Birinci Kısım"Kaybolan ruhların yiyicisi."
Yorum yapmayı ve beğenmeyi unutmayın iyi okumalar 🌸
Arel'i uyandırdıktan sonra ruh gibi hareket etmişti. Her bakışlarını yakaladığımda içinde yaşadığı yıkımı görebiliyordum. Elbet bu öfkeye dönüşecekti, biliyordum. Yine de onun öfkesinin ani hareketlerle ilerleyip önüne çıkan her şeyi yakacağını sanmıyordum. Onun öfkesi yavaş yavaş içinde dolanacak kendine bir yol izleyecekti. Planlar kuracak, istediğini elde etmeden durmayan soluksuz ve durgun bir nehir gibi ilerleyecekti.
Koluna girip ilerlettiğim koridorlarda kafası güzel birkaç öğrenci dışında kimse ile karşılaşmamıştık. Odanın kapısını usulca açıp içeri girdiğimizde yine o çocuğu gördüm. Adını hatırlamıyordum, açıkçası umursamıyordum da. Bizi gördüğünde tek hamlede Arel'in yatağından aşağı atladı. Ranza arkasında ufak ufak sallanırken Arel'in bacaklarının altından kolunu geçirip kucağına aldı. Hala tam olarak kendinde sayılmazdı.
Bunun sebebi Alec değil tamamen yaşadığı duygu savaşıydı. Arel'i sıkıca göğsüne bastırıp ağlamaktan şişmiş yüzüne baktı. Dişlerini sertçe birbirine bastırırken ilk defa o an adını merak ettim. Eğer onu önemsiyorsa ben de onu önemsemeye başlayabilirdim. Yine de adını sormak için doğru bir an olmadığını biliyordum.
Arkasını döndüğünde kapıyı örtüp kilitledim. Önüme döndüğümde boyu sayesinde kolayca ulaştığı yatağa Arel'i yatırdığını gördüm. Onu dikkatlice yatağa bırakıp birkaç kere yüzünü okşadı. Kurumuş gözyaşlarını parmak uçlarıyla sildi. Hiçbir şey diyemedim. Orada öylece bekledim. "Dia" Her zamanki neşeli sesinden eser yoktu.
Sürekli gülümseyen o çocuk gibi değildi. Sanırım sevdiklerimizi koruma duygusu insanı büyütüyordu. Bunu tatmadığım için sadece varsayımda bulunabildim. Çünkü ben hiç değer verdiğim birini korumaya çalışmamıştım. Aynı duygusuz sesle ona bir yansıma olarak konuştum. "Efendim" bana dönmesini bekledim ama dönmedi.
Başını yan yatırmış usulca ona bakıyordu. Arel sanırım tekrar uykuya dalmıştı. "Ona ne olduğunu anlatır mısın? Canını kim yaktı böyle?" Sesindeki soğukluk yavaş yavaş kırılırken sonlara doğru kısılmıştı. Oysa Arel sadece ağlamıştı. Sevilmek böyle mi oluyordu? Biliyordum, bencillikti. Şu an bu soruyu kendime sormam bencillikti.
Arel için mutlu olsam da tam bu an kendim için üzülmüştüm.
Çünkü ben ağladım diye kimsenin sesi kısılmamıştı.
Kendimi toparlayıp gözlerimi bir anlığına sıkıca kapatıp açtım. Sevgiye bu kadar muhtaç olduğum için kendime kızdım. Sevilmeyi bu kadar çok istediğim için kendime kızdım. Oysa biliyordum, kader her gerçeklikte vardı ve benim kaderimde sevilmek yoktu.
Biliyordum, biliyordum da sindiremiyordum.
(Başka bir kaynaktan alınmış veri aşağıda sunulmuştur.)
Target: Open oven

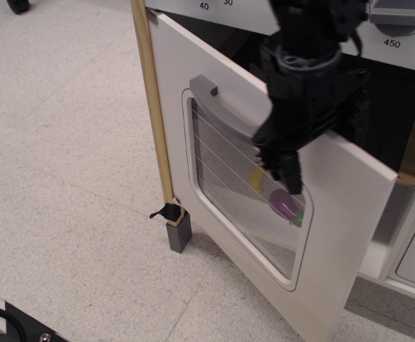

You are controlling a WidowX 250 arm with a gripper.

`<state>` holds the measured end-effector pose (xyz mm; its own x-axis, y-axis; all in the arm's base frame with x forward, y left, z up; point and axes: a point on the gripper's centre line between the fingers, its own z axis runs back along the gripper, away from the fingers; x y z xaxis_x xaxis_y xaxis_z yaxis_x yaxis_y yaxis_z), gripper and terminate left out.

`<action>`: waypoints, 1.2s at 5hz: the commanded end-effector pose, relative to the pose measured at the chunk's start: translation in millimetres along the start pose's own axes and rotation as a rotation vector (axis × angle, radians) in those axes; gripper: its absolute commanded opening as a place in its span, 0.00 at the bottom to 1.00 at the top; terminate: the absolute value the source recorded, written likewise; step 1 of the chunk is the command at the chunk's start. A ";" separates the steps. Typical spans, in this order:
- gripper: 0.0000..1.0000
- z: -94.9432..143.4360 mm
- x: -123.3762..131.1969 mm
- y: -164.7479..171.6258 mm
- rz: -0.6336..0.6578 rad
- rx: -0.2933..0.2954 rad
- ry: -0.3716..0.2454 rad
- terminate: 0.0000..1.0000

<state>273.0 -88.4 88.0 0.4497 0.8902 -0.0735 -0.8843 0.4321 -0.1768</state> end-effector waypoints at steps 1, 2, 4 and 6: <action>1.00 26.1 27.3 47.0 -0.105 0.037 -0.012 0.00; 1.00 30.4 38.8 73.8 -0.196 0.078 -0.030 0.00; 1.00 35.1 81.1 118.9 -0.486 0.184 -0.066 0.00; 1.00 41.5 124.3 142.6 -0.720 0.224 -0.088 0.00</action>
<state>180.9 72.6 80.2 0.9279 0.3707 0.0392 -0.3722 0.9270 0.0452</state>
Midemde bir taş oluyordu. Kalbimde bir buz kütlesi oluyordu. Başımda bir ağrı oluyordu. Bunu neden bu kadar istediğimi bile bilmiyordum. Belki de gerçekten kaderimde olmadığındandı bu inadım. Olmadıkça olsun istiyordum. İmkansız denildikçe mümkün kılmak istiyordum.
Camilla bir sevgi kırıntısına muhtaç olduğumu sonumun da bundan olacağını söylerdi. Haksız da sayılmazdı, kalbi olmayan bir kadında yıllarca şefkat aratmıştı bu aptallık bana.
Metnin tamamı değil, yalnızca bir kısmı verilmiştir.